Rated by buyers 3 out of 5 stars - A Half-Hearted Hardy
No biography by Claire Tomalin can be anything less than interesting and readable, but unfortunately after her superior efforts on the lives of Jane Austen and Samuel Pepys in recent years Tomalin has produced a biography that is neither very needed nor one of her better efforts. Few of the great English writers have a life already better chronicled than Hardy, given the recent excellent biographical study by Millgate (not to mention the two-volume autobiography Hardy himself produced late in life and had published posthumously as a "biography" under the name of his second wife Florence). Tomalin's room to make a new mark here is thus very limited, and she does so by emphasizing his poetry, his relations with his very first wife Emma, and by engaging in some very bizarre speculation based on the few areas in Hardy's life where we have very little evidence. Where such speculation was necessary for her lives of Austen and Pepys (given the comparative paucity of supporting materials about their lives, and, in Austen's case, of first-hand documentation of her subject's life), it seems perverse when dealing with a life so thoroughly documented both by Hardy himself and by those who knew them. In one instance, she proposes that because the name of Abel Whittle is THE MAYOR OF CASTERBRIDGE is also the name of a Dorset man who was a contemporary of Hardy's mother Jemima, that this might mean that Hardy collaborated with the plot of that novel with his mother--a highly dubious speculation.

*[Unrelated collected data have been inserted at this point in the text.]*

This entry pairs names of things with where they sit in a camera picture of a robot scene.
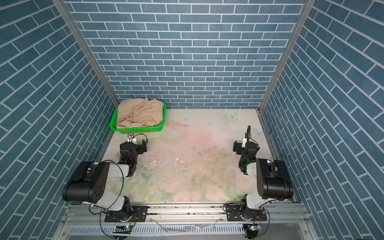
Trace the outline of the beige drawstring shorts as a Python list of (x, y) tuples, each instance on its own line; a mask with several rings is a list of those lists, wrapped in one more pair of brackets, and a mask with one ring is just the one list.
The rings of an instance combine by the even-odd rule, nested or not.
[(117, 129), (155, 127), (163, 122), (164, 103), (153, 99), (127, 99), (117, 112)]

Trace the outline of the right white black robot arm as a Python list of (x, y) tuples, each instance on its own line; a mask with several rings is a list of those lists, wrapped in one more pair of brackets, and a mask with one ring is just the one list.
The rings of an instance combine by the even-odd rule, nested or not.
[(280, 160), (257, 158), (260, 147), (255, 142), (234, 142), (233, 151), (241, 156), (238, 167), (244, 175), (256, 177), (257, 189), (244, 195), (241, 213), (260, 211), (274, 201), (292, 199), (294, 187), (286, 163)]

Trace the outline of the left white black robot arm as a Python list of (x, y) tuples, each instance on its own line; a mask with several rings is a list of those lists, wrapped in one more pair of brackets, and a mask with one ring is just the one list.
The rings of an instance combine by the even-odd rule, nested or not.
[(87, 202), (101, 208), (106, 213), (107, 222), (127, 222), (141, 213), (146, 214), (146, 208), (131, 206), (128, 197), (120, 190), (115, 194), (106, 189), (107, 180), (111, 178), (132, 177), (137, 169), (138, 156), (147, 151), (148, 141), (141, 144), (127, 141), (120, 144), (120, 160), (115, 163), (105, 160), (100, 163), (80, 162), (63, 189), (62, 198), (66, 202)]

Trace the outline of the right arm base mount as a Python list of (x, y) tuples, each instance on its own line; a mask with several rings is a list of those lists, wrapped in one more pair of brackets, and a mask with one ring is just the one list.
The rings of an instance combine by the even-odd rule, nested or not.
[(222, 206), (228, 222), (240, 221), (266, 221), (268, 218), (264, 210), (251, 210), (248, 207), (242, 207), (239, 204), (227, 203)]

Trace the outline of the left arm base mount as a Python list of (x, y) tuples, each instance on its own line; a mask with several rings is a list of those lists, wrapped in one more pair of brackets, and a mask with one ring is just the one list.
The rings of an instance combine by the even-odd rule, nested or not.
[(123, 208), (120, 211), (107, 211), (105, 216), (106, 223), (134, 223), (145, 222), (148, 206), (131, 206), (129, 209)]

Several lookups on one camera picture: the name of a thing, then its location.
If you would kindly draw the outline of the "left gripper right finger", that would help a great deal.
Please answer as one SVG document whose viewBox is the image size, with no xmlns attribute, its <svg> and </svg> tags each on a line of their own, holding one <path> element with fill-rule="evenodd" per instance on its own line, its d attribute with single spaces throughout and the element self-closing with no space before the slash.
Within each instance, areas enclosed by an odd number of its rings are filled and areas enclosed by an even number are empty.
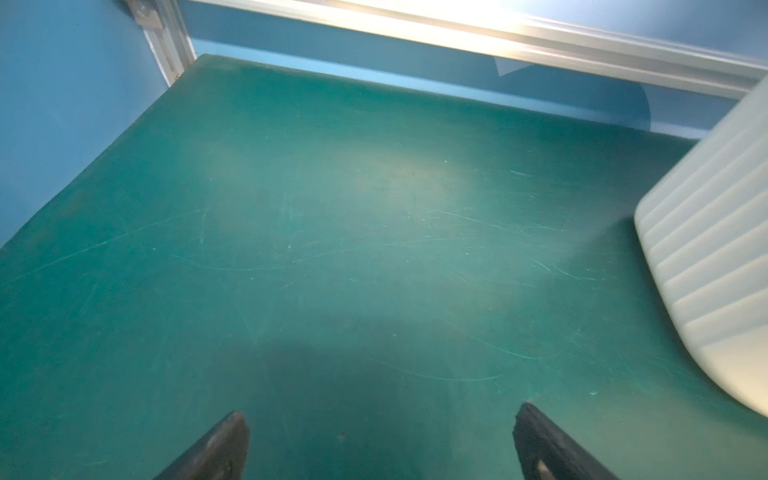
<svg viewBox="0 0 768 480">
<path fill-rule="evenodd" d="M 523 478 L 610 479 L 617 476 L 530 402 L 521 405 L 513 429 Z"/>
</svg>

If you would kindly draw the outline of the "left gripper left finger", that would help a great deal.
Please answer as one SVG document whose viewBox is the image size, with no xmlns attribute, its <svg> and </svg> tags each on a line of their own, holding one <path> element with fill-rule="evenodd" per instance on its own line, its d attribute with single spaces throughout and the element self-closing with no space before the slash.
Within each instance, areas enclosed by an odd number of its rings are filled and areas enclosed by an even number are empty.
<svg viewBox="0 0 768 480">
<path fill-rule="evenodd" d="M 156 480 L 240 480 L 250 429 L 241 411 L 232 411 L 160 472 Z"/>
</svg>

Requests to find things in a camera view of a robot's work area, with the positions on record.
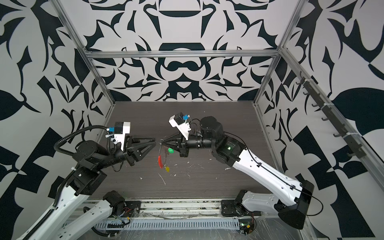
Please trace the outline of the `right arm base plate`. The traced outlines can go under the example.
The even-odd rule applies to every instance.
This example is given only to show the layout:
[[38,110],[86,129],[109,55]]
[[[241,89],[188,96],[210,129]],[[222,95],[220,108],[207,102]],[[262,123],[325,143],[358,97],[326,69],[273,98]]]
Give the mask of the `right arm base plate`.
[[221,215],[224,217],[247,216],[249,211],[236,200],[221,200]]

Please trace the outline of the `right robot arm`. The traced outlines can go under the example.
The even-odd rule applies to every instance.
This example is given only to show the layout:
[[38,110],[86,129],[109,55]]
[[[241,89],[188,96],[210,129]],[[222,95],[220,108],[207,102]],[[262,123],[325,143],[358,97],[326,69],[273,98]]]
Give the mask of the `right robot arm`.
[[224,131],[213,116],[202,118],[200,130],[195,134],[188,115],[173,115],[169,123],[179,132],[162,140],[162,146],[179,152],[182,158],[188,157],[192,149],[210,149],[217,161],[248,175],[271,192],[257,197],[250,191],[240,191],[236,201],[241,211],[276,214],[287,225],[298,230],[304,228],[313,199],[312,183],[292,179],[262,161],[240,137]]

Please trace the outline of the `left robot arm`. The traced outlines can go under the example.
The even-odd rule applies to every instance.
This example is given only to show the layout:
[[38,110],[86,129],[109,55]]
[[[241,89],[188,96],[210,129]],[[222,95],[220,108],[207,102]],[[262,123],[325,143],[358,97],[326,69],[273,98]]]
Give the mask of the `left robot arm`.
[[115,151],[108,151],[94,141],[82,143],[71,157],[77,166],[60,184],[53,204],[23,234],[21,240],[77,240],[100,221],[126,214],[125,198],[117,191],[106,193],[92,208],[66,224],[72,213],[91,196],[107,175],[103,169],[127,161],[131,166],[141,161],[154,147],[154,137],[125,136]]

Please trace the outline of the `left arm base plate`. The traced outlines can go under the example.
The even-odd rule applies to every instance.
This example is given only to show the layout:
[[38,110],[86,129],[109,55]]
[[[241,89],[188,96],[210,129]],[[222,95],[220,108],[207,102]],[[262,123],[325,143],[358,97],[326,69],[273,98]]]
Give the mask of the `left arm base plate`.
[[141,201],[125,201],[120,217],[131,217],[141,212]]

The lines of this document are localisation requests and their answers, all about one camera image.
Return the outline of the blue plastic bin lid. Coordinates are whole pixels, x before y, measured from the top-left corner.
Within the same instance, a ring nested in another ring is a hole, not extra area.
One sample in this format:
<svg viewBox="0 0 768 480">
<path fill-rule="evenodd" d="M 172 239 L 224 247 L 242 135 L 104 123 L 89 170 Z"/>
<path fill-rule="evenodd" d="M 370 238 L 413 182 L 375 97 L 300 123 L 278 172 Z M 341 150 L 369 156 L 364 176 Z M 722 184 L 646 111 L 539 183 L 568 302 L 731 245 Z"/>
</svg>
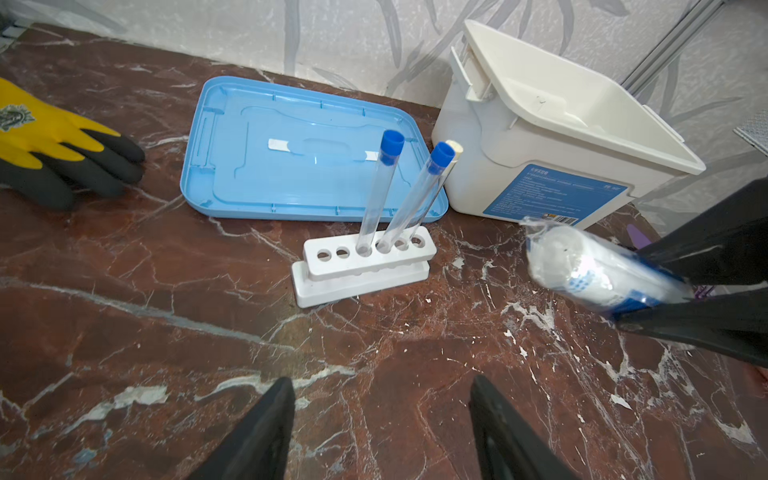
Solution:
<svg viewBox="0 0 768 480">
<path fill-rule="evenodd" d="M 390 221 L 430 150 L 391 106 L 233 76 L 200 95 L 180 189 L 216 218 L 360 222 L 382 136 L 404 135 L 381 221 Z"/>
</svg>

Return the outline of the white stoppered test tube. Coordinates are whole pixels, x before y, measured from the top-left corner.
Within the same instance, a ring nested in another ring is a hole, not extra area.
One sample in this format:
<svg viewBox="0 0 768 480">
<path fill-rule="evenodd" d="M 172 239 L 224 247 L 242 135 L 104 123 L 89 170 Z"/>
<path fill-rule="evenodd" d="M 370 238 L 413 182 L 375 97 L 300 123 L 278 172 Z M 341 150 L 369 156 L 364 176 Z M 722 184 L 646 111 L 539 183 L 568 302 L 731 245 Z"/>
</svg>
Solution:
<svg viewBox="0 0 768 480">
<path fill-rule="evenodd" d="M 407 229 L 405 230 L 405 233 L 407 235 L 407 239 L 409 241 L 412 240 L 414 237 L 416 230 L 418 227 L 422 224 L 424 219 L 429 214 L 429 211 L 433 204 L 435 203 L 436 199 L 438 198 L 440 191 L 443 188 L 443 185 L 445 181 L 447 180 L 448 176 L 450 175 L 452 169 L 455 167 L 455 165 L 458 163 L 461 155 L 464 152 L 464 149 L 462 145 L 454 140 L 447 140 L 446 144 L 450 146 L 454 150 L 454 158 L 451 161 L 451 163 L 445 168 L 441 176 L 439 177 L 439 180 L 437 181 L 436 185 L 431 189 L 430 193 L 426 197 L 425 201 L 420 206 L 419 210 L 414 214 L 413 218 L 411 219 L 411 222 L 408 224 Z"/>
</svg>

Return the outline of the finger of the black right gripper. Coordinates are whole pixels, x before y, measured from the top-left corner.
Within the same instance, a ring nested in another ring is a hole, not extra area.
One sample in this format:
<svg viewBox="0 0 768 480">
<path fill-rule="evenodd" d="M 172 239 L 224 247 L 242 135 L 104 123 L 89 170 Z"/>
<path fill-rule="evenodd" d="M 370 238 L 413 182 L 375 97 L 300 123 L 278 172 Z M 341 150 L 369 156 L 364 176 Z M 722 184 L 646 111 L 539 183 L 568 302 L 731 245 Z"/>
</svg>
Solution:
<svg viewBox="0 0 768 480">
<path fill-rule="evenodd" d="M 750 182 L 638 254 L 695 285 L 765 282 L 767 179 Z"/>
<path fill-rule="evenodd" d="M 615 316 L 624 332 L 693 345 L 767 366 L 767 290 L 662 304 Z"/>
</svg>

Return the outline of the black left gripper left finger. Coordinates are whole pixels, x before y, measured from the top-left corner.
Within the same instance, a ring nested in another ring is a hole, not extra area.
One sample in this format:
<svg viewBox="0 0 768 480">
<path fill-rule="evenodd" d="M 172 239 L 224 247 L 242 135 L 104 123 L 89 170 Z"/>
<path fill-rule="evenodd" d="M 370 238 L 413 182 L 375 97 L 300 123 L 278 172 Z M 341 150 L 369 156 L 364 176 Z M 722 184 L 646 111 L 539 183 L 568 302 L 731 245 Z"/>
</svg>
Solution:
<svg viewBox="0 0 768 480">
<path fill-rule="evenodd" d="M 282 479 L 295 416 L 292 381 L 279 378 L 191 479 Z"/>
</svg>

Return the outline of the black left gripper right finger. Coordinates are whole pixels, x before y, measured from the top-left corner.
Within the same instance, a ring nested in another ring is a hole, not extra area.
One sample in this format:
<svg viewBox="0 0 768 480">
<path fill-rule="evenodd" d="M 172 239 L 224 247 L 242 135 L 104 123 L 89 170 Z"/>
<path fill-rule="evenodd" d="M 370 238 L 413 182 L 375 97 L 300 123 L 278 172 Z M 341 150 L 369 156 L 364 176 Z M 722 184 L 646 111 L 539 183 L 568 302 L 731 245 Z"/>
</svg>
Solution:
<svg viewBox="0 0 768 480">
<path fill-rule="evenodd" d="M 481 477 L 484 479 L 574 479 L 497 388 L 474 378 L 469 411 Z"/>
</svg>

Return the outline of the blue capped test tube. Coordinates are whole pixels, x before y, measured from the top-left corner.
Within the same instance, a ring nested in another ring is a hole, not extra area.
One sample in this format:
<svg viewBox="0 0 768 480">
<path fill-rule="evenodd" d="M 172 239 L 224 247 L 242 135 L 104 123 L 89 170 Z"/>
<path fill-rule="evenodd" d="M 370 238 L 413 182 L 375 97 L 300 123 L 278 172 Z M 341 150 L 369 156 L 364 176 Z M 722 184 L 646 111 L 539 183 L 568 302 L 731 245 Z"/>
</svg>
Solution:
<svg viewBox="0 0 768 480">
<path fill-rule="evenodd" d="M 373 239 L 387 199 L 405 137 L 396 130 L 383 133 L 368 202 L 356 243 L 356 252 L 367 257 L 372 252 Z"/>
<path fill-rule="evenodd" d="M 403 234 L 408 224 L 425 201 L 431 189 L 436 185 L 445 168 L 453 160 L 454 155 L 454 150 L 446 142 L 439 142 L 434 147 L 415 184 L 398 209 L 394 219 L 388 225 L 382 238 L 377 242 L 376 248 L 380 253 L 389 253 L 398 241 L 402 241 L 404 244 L 408 242 L 408 239 L 403 240 Z"/>
</svg>

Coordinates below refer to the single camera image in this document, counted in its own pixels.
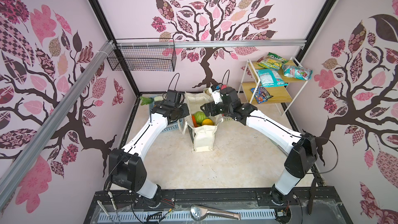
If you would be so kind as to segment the green cabbage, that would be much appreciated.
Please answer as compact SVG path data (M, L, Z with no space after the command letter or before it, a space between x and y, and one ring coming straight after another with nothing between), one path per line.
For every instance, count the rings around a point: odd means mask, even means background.
M198 112L194 113L193 116L194 116L194 118L195 118L195 122L196 122L198 125L202 125L203 121L204 121L205 119L207 119L207 116L206 116L205 113L203 113L202 111L198 111Z

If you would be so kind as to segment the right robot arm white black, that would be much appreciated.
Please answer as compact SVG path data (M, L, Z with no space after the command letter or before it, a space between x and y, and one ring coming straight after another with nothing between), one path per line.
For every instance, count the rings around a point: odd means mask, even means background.
M285 168L269 193L275 205L283 205L317 160L316 138L284 127L250 103L243 104L232 87L219 84L211 86L208 91L213 101L201 106L206 116L223 114L231 117L264 134L287 155Z

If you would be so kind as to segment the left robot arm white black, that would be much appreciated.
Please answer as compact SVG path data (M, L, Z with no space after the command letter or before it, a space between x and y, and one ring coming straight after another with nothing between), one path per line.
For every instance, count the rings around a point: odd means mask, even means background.
M147 178L145 156L159 134L170 124L189 115L183 92L168 90L161 101L155 102L149 119L135 137L121 149L109 154L107 181L147 199L152 207L161 202L161 187Z

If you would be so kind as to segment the orange fruit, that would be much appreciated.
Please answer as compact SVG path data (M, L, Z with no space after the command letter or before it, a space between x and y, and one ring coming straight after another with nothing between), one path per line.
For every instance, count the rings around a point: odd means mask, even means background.
M214 125L214 122L211 119L206 118L202 121L201 125Z

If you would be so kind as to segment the cream canvas grocery bag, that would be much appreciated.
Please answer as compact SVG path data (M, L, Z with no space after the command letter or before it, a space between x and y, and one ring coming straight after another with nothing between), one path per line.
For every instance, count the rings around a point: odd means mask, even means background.
M180 131L182 134L189 133L193 152L212 151L218 124L223 122L222 115L207 117L200 109L202 105L213 102L210 95L186 92L184 96L189 115L183 119L183 126L179 126Z

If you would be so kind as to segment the orange carrot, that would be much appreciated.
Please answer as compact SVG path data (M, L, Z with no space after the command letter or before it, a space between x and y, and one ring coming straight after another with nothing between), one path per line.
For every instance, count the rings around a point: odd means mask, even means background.
M191 118L192 118L192 123L193 123L194 128L197 128L197 127L198 127L198 124L197 124L197 121L196 121L196 119L195 119L195 116L194 116L194 115L191 115Z

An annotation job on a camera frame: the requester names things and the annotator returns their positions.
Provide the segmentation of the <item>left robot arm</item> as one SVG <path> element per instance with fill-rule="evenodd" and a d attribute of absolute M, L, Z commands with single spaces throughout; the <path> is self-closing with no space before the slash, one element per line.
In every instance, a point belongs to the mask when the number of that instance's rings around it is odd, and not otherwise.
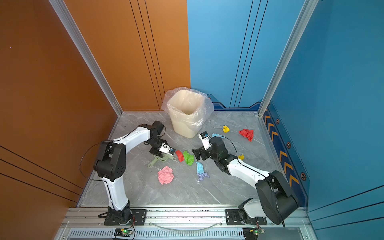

Tomalin is on much more solid ground when she talks about Hardy's famous deteriorating relationship with his odd lonely wife Emma, who grew to loathe her husband in her later years and to document that hatred in great detail in her journals. Emma Hardy emerges as a much more distinct character in this work than does the droll, controlling Hardy or his frustrated second wife Florence, and again it might have been better had Tomalin stuck more to the facts to give a fuller portrait of her three main figures. The biography is also oddly too short, given the length of Hardy's life: odd details, like his brief meeting with the Prince of Wales in the twenties, whereas his relations with other writers (such as E. M. Forster) are given in barely any of the space they deserve. And at times Tomalin does not seem to have taken her narrative through the requisite drafts she might have: for example, midway through one paragraph she suddenly begins to describe in great detail a vitriolic attack Emma Hardy directed against Hardy's sister Mary without any explanation whatsoever of what prompted the tirade. Hardy's life was too rich, and Tomalin too good of a writer, for this book to be unreadable or uninteresting, but given her achievements with her biographies of Austen, Pepys, Katherine Mansfield, Mary Wollstonecraft, and others this book comes as a big let-down.



Rated by buyers 4 out of 5 stars - Thomas Hardy by Claire Tomalin
This was a very well-written biography and fulfilled my expectations of Claire Tomalin. It was brisk and readable, and very interesting to the point that I read through the footnotes after finishing the book. I have read many of Hardy's novels but never his poetry, and never a bio of him before. I found this book to be very interesting but it left me with the impression that I need to read earlier Hardy bios by Millgate and others to get a full picture of Thomas Hardy. I think it is a good overview of the man and a great introductory point for deeper study.